> **Required action**
Look through the records below for the line with "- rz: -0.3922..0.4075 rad" and the line with "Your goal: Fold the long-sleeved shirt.", then return those lines and all lines between, exactly.

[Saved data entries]
※ ※ ※

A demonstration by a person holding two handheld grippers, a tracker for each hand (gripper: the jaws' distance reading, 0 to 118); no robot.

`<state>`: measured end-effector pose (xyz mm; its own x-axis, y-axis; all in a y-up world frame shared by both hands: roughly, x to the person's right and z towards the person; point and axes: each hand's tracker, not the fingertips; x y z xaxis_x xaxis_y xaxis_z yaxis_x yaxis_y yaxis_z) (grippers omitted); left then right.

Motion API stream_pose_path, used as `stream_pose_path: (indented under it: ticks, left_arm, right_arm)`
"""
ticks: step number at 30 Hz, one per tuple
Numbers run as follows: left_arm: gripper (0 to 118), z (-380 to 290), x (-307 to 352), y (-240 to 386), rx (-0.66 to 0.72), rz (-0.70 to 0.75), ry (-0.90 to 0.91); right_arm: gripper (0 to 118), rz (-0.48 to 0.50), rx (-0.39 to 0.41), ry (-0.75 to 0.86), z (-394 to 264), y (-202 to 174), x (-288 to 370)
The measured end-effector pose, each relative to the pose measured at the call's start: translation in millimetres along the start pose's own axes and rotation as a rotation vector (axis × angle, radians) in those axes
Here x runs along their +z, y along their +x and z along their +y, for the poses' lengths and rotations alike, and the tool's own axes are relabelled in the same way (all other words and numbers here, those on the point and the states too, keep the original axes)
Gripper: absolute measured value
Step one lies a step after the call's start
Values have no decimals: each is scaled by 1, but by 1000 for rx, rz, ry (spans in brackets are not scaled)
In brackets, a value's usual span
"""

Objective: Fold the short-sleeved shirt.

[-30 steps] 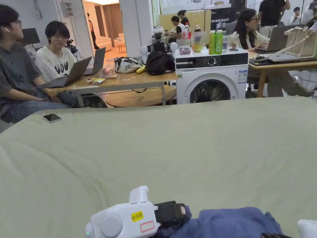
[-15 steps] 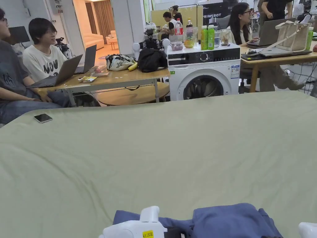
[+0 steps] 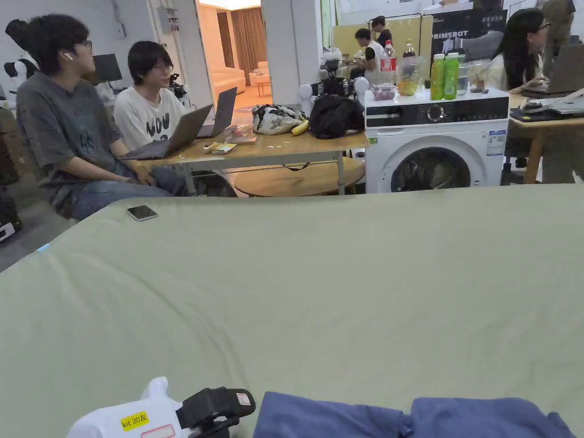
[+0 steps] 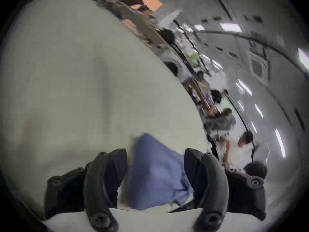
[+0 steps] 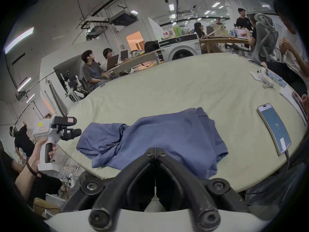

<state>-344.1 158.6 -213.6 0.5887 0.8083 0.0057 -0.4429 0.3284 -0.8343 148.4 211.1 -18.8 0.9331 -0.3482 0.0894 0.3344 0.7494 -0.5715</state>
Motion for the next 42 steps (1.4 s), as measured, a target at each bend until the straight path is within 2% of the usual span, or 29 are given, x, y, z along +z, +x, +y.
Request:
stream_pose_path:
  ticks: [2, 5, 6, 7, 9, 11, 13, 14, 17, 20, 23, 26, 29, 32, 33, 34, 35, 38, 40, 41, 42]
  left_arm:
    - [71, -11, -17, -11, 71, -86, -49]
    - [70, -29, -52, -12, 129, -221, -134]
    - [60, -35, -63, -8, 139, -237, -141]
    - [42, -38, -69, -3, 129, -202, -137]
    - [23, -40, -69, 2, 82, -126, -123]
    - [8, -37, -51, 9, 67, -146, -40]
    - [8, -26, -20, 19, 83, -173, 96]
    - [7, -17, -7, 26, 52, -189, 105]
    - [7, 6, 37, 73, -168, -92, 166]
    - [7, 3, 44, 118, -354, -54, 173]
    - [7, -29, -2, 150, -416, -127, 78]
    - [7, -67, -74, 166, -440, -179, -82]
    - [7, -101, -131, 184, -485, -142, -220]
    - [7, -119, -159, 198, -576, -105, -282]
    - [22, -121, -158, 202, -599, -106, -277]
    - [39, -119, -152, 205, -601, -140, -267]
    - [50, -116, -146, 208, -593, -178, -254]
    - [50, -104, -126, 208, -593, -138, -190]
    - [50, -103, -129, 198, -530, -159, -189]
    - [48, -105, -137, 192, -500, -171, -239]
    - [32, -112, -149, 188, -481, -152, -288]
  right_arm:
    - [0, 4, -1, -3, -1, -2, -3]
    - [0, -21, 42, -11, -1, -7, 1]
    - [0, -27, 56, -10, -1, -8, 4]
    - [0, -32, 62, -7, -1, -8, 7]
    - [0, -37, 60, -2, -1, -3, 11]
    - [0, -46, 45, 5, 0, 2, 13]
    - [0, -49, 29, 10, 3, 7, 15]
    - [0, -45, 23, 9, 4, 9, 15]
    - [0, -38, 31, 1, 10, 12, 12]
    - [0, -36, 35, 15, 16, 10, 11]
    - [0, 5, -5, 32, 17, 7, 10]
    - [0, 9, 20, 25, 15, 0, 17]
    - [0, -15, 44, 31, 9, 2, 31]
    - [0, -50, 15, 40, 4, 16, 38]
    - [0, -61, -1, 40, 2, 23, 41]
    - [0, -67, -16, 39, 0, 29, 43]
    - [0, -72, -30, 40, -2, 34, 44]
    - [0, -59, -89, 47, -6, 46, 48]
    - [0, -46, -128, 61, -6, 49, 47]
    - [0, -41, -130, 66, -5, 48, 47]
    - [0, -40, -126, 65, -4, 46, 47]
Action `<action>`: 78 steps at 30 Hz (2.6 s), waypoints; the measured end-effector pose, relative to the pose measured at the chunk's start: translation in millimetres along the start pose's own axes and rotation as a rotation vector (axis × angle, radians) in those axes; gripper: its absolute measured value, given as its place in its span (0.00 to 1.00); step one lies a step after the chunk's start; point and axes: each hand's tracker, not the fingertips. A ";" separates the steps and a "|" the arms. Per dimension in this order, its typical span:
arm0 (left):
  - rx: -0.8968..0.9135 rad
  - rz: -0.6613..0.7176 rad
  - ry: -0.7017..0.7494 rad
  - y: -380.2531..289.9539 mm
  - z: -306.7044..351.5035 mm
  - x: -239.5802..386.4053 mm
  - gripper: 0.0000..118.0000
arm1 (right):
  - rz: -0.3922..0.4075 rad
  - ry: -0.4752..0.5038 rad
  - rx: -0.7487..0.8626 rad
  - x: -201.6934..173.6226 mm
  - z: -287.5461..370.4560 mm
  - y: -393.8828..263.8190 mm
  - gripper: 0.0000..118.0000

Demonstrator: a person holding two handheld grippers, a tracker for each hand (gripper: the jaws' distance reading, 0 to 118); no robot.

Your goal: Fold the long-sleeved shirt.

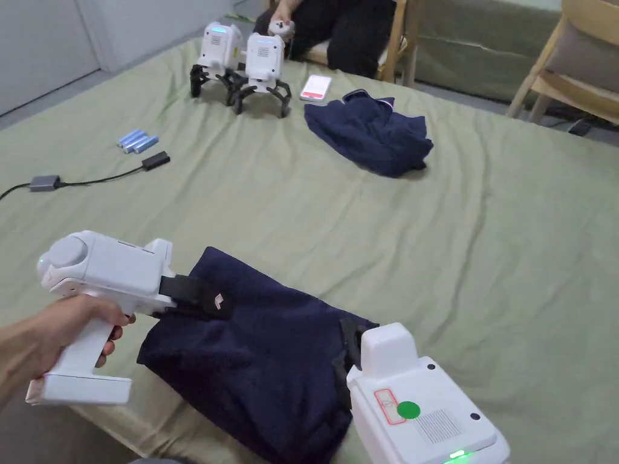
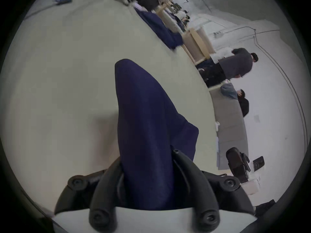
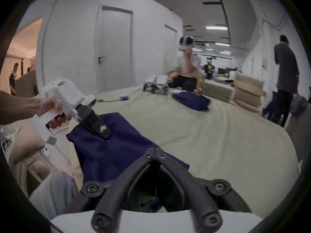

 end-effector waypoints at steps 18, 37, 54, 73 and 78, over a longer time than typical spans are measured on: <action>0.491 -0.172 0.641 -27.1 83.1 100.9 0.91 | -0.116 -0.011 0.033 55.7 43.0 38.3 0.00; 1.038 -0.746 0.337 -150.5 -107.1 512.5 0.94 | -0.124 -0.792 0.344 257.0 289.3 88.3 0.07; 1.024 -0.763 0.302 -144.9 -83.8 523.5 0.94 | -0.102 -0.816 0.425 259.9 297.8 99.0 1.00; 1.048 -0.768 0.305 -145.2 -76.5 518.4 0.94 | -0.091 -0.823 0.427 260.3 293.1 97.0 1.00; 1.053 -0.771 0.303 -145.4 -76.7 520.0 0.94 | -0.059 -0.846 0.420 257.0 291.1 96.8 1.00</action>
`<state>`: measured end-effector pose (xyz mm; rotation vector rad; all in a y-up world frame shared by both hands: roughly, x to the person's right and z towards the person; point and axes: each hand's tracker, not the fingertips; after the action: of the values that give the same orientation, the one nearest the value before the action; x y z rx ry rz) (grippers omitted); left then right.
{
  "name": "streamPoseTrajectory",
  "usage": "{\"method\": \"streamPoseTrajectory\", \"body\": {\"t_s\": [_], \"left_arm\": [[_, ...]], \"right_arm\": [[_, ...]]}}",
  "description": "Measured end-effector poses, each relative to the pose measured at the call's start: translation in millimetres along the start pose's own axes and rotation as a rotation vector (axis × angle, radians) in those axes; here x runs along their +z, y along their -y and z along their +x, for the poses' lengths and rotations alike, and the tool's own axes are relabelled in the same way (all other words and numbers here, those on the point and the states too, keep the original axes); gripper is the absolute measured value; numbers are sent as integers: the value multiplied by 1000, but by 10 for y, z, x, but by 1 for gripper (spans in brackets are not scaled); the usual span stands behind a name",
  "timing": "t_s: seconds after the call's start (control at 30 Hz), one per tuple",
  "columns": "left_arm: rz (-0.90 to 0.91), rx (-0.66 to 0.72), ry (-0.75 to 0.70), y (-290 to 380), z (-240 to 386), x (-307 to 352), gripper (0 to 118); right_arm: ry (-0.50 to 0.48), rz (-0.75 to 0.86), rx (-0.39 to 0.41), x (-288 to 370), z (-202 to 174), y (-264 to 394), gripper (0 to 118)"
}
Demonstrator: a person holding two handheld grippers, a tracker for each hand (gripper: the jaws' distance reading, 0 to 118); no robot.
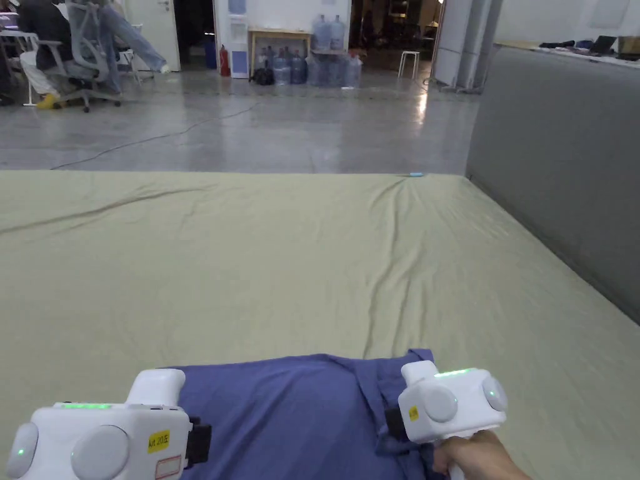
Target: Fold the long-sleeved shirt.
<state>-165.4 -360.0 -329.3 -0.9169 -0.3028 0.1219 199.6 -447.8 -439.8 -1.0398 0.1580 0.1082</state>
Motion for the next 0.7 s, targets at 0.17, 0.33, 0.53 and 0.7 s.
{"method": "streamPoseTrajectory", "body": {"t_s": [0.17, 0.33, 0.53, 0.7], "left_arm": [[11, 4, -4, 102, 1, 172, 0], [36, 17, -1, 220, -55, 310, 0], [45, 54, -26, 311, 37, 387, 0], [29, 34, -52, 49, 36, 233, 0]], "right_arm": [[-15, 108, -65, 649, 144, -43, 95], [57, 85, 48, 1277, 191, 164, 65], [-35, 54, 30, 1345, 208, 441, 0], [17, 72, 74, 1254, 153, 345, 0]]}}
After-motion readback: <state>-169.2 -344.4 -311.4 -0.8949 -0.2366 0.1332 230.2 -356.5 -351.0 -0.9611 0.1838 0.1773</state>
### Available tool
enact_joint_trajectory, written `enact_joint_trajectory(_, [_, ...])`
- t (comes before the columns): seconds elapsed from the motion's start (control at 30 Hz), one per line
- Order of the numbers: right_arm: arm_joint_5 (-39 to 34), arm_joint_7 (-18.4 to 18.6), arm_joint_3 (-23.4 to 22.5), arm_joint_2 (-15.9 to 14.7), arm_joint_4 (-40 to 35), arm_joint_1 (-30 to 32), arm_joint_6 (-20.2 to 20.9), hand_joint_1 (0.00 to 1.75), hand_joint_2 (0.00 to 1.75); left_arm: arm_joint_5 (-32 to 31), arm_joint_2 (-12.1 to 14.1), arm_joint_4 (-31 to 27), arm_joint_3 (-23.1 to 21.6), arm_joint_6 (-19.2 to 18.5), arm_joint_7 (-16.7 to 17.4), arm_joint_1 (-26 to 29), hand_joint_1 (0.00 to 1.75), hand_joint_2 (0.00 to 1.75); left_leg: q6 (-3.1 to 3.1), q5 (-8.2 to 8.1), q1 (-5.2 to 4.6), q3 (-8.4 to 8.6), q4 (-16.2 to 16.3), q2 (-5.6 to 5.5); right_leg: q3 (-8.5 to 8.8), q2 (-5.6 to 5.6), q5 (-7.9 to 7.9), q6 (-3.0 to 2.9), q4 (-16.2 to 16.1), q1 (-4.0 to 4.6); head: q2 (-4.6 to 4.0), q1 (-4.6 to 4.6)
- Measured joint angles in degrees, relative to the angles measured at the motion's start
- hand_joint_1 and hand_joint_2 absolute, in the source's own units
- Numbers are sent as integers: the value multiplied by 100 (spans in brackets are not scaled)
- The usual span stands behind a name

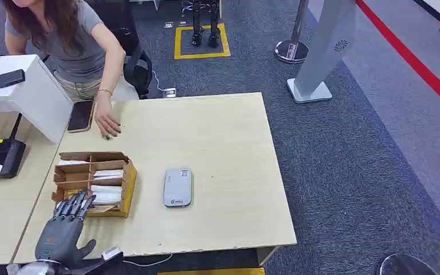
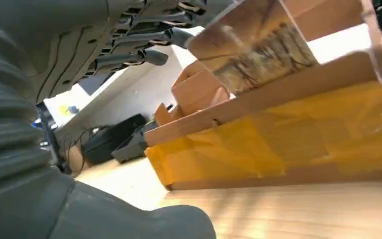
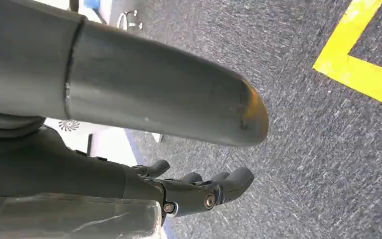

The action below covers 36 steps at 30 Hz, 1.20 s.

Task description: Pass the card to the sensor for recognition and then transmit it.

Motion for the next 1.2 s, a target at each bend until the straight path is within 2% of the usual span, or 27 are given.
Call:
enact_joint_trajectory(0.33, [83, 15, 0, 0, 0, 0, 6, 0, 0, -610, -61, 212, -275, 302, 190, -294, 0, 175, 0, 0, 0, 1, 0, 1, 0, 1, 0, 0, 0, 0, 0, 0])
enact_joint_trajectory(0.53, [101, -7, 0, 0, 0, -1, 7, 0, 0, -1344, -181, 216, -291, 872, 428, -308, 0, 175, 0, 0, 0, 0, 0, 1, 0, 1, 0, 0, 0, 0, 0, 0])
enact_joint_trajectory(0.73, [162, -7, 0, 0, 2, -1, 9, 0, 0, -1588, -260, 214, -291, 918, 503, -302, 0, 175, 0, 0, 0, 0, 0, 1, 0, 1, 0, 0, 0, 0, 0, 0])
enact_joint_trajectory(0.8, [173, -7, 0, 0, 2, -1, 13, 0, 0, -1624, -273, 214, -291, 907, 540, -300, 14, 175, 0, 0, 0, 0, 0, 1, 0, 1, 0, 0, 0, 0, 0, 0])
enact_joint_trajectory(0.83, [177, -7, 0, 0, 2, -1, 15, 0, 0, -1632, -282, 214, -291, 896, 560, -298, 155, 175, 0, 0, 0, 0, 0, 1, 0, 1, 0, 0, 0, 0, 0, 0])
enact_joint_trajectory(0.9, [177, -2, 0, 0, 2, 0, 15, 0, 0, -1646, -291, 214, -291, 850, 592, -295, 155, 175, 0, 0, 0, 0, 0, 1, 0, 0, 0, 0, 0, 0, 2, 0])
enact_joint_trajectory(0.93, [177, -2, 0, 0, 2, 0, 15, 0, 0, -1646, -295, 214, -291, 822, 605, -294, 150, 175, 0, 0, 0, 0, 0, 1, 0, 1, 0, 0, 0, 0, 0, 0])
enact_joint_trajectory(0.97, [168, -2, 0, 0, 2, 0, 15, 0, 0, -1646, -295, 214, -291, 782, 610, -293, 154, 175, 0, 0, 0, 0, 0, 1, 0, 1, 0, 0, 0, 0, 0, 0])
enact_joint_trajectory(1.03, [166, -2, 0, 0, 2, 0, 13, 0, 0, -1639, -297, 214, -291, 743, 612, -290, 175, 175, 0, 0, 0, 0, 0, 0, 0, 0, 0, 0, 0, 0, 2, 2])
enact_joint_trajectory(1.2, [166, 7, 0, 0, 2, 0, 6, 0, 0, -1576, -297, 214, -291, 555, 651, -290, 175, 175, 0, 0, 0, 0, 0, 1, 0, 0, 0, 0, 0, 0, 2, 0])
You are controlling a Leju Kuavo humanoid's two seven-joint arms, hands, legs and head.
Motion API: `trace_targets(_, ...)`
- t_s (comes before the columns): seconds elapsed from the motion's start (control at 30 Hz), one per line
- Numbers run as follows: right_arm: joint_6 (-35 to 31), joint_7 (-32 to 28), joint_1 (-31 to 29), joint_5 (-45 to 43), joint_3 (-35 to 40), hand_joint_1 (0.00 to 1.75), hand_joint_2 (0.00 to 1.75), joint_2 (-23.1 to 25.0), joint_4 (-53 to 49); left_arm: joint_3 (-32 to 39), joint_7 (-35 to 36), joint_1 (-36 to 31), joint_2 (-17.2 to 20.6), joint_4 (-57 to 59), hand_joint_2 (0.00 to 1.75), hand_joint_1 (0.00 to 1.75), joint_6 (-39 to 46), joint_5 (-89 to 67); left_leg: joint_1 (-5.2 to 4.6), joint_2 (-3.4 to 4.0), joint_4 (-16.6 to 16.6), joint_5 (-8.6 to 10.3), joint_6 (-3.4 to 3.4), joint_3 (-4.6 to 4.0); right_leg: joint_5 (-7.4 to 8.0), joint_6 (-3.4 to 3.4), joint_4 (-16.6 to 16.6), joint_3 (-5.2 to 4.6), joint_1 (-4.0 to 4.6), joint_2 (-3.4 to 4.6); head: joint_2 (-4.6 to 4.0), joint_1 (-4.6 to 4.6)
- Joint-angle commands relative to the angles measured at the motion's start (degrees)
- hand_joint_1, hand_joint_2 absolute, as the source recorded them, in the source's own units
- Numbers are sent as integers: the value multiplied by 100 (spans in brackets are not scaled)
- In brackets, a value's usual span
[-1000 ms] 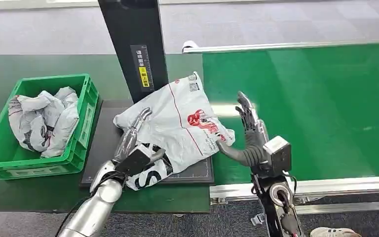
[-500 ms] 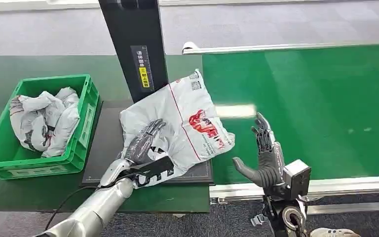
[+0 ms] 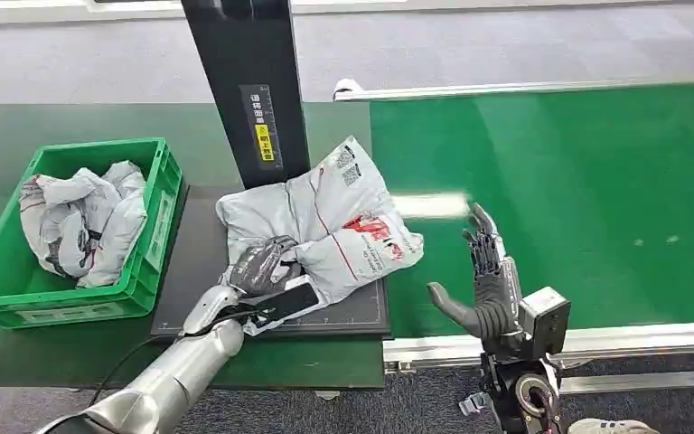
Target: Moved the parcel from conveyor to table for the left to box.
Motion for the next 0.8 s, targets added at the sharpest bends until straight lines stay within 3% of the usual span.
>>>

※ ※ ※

> **Answer section**
  - rz: -0.3922..0.4075 rad
  - ry: -0.4752..0.5038 rad
  - rx: -0.7487..0.8626 rad
  - x: -201.6934..173.6226 mm
  - z: -287.5461..370.4560 mm
  - y: -393.8828..263.8190 mm
  - gripper: 0.0000..118.0000

Demonstrator: a person holding two handheld grippers, a tracker for each hand (gripper: the jaws' distance reading, 0 to 118); no robot.

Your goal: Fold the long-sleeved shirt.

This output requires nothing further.